Dalam berbagai kajian mengenai kelahiran, perkembangan, dan keruntuhan peradaban, hampir selalu muncul fenomena sikap dan perilaku barbar yang tak hanya mengganggu, tetapi juga dapat melenyapkan peradaban. Buku A Study of History, Arnold J Toynbee, edisi ringkas: Abridgement Vol l-Vl; oleh DC Somerwell, 1974, dengan jelas menceritakan betapa perilaku barbar berpengaruh terhadap jatuh bangunnya sebuah peradaban.
Dalam konteks Indonesia, setelah lebih dari satu dekade transformasi politik, dinamika politik makin jelas menunjukkan terjadinya pertarungan antara mereka yang ingin membangun kekuasaan yang beradab dan mereka yang sengaja atau tidak berperilaku barbar.

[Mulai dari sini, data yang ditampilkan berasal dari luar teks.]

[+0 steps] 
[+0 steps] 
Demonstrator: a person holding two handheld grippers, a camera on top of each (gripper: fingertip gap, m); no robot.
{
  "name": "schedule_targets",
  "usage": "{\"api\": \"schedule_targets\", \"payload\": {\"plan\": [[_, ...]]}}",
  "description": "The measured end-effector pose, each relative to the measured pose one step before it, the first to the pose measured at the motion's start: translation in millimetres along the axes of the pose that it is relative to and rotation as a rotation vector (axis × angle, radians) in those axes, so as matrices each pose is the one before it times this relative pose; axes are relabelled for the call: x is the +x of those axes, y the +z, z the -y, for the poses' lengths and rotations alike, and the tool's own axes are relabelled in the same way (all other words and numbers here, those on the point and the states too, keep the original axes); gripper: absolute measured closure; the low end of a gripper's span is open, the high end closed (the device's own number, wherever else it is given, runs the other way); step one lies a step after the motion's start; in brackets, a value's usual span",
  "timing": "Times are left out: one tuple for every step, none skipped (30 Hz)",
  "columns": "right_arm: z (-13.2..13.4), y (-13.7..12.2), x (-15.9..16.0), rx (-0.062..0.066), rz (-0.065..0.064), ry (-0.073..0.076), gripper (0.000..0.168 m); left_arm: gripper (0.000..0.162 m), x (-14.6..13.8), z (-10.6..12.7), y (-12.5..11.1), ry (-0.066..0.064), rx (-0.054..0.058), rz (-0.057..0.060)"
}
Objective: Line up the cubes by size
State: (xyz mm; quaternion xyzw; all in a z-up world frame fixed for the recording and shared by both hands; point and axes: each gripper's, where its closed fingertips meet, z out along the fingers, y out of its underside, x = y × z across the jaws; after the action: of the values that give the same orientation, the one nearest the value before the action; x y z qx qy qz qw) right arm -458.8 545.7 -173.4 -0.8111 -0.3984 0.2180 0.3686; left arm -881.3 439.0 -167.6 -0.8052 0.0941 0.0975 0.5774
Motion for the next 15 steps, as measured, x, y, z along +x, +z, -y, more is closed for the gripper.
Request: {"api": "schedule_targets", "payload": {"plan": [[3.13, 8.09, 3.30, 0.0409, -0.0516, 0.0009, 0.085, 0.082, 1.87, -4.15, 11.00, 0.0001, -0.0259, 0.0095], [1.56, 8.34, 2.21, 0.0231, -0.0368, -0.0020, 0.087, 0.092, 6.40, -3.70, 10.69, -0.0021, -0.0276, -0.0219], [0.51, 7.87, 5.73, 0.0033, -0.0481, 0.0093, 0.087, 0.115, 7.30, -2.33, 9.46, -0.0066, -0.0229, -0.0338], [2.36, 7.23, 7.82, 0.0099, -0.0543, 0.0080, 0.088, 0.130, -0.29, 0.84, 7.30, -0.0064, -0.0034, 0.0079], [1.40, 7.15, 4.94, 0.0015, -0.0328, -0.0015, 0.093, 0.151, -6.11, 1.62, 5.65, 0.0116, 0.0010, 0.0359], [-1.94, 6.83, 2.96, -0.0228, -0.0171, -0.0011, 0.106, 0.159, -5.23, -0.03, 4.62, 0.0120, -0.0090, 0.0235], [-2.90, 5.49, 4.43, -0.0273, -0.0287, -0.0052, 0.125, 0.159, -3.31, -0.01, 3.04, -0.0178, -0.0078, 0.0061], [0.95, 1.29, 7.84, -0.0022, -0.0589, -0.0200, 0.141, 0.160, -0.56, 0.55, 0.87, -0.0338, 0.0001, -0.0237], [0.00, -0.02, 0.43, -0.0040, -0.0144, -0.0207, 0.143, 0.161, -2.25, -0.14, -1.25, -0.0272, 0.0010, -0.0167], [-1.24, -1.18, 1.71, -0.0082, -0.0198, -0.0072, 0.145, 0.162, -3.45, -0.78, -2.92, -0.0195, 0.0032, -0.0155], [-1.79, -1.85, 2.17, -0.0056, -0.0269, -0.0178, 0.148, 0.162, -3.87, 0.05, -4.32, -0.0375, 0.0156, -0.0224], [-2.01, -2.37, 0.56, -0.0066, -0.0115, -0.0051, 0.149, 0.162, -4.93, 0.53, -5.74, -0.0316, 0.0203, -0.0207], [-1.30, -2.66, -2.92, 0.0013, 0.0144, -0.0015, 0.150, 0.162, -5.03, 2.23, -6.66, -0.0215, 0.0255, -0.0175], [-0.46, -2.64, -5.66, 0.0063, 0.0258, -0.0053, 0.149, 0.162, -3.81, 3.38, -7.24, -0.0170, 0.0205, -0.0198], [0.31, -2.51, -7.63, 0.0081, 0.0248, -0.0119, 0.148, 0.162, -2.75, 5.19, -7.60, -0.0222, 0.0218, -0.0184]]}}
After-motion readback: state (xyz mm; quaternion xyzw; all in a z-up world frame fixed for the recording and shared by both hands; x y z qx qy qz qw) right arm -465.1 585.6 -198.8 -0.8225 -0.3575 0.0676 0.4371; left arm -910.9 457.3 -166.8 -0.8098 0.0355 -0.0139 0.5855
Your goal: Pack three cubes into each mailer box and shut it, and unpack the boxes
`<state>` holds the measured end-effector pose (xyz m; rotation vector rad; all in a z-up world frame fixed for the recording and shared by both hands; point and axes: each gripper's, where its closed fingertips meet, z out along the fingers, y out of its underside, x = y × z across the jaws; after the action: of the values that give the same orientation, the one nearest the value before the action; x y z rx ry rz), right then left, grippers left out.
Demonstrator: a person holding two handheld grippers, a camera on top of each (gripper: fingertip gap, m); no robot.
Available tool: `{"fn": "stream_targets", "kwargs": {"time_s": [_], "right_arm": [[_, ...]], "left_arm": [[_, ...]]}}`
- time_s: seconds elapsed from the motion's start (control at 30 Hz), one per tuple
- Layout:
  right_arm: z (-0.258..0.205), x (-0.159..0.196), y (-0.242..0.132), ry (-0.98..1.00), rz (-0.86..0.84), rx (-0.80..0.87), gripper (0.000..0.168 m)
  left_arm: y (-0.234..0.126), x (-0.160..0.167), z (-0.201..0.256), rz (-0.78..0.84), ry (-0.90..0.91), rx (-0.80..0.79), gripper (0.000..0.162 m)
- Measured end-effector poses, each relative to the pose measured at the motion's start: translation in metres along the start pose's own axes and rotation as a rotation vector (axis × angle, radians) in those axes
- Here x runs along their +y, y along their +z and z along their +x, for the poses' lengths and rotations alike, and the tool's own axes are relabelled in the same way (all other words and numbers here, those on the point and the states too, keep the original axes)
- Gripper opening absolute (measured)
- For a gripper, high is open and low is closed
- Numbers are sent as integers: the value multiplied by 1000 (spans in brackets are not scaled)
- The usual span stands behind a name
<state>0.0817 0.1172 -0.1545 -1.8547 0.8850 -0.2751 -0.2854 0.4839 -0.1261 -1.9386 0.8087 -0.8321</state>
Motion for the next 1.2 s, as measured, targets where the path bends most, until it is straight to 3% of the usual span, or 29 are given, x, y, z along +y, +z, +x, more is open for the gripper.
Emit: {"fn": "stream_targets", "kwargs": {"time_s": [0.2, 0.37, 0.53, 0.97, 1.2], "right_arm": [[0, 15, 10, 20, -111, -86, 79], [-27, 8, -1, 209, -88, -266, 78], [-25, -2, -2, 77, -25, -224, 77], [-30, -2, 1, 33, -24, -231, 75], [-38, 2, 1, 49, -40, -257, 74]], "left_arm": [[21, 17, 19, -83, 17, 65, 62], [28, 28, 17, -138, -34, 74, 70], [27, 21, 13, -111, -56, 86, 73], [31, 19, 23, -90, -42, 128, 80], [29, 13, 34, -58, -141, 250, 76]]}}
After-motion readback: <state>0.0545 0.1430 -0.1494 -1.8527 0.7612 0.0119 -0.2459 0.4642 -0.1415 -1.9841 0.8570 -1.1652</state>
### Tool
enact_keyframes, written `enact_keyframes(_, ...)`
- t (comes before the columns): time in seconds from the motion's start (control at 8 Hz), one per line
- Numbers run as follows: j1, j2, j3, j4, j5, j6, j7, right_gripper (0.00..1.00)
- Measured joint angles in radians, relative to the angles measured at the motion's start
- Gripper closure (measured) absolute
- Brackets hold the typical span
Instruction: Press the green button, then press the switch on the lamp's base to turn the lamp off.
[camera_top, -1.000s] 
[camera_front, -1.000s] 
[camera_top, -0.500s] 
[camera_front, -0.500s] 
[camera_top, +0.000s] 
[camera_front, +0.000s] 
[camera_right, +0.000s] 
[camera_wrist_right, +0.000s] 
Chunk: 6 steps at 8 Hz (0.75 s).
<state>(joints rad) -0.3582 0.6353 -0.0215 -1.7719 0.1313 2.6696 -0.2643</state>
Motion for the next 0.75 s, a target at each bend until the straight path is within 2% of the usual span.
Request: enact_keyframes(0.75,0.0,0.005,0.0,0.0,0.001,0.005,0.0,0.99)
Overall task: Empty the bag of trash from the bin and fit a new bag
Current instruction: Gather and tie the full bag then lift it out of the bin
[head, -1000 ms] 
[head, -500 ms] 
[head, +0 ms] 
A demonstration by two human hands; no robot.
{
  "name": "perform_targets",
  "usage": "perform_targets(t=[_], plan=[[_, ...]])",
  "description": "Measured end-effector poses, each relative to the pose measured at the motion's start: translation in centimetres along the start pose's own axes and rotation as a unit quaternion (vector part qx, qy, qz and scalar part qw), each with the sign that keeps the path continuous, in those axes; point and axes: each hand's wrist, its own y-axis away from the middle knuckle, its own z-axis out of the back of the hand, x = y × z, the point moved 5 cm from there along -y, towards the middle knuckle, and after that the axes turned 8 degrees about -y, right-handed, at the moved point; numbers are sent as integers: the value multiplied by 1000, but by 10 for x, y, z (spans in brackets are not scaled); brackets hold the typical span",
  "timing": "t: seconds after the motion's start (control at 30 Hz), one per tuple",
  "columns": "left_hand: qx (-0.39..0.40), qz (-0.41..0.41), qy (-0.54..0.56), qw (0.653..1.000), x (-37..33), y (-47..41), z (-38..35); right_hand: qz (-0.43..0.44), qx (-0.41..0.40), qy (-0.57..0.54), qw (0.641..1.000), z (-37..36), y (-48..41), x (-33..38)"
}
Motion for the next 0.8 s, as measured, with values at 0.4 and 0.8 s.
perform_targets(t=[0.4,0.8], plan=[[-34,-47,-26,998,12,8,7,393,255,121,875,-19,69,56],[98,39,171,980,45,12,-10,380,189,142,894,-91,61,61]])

Hal itu tidak dapat dihindari karena pada dasarnya membangun demokrasi adalah mengukir peradaban, menanamkan nilai-nilai yang dapat membangun karakter bangsa, terutama watak para pemegang kekuasaan. Upaya yang benar-benar sangat membutuhkan keuletan bangsa Indonesia.
Maka, ada baiknya selalu mengingat piweling dari Arnold J Toynbee yang lebih kurang mengatakan, ”Sejarah mengajarkan kepada kita kalau kaum barbar bertanding melawan budaya yang mandek, kaum barbar selalu meraih kemenangan” (History teaches us that when a barbarian race confronts a sleeping culture, the barbarian always wins).
Pertarungan bangsa Indonesia membangun politik yang beradab akan selalu berhadapan dengan perilaku barbar yang daya rusaknya sangat dahsyat. Karena itu, tidak ada pilihan lain bagi semua elemen bangsa untuk mengonsolidasikan kekuatan melawan anasir-anasir yang menghancurkan peradaban bangsa.
Harapan masih selalu terbuka karena budaya dan peradaban bangsa Indonesia tidak akan pernah mandek.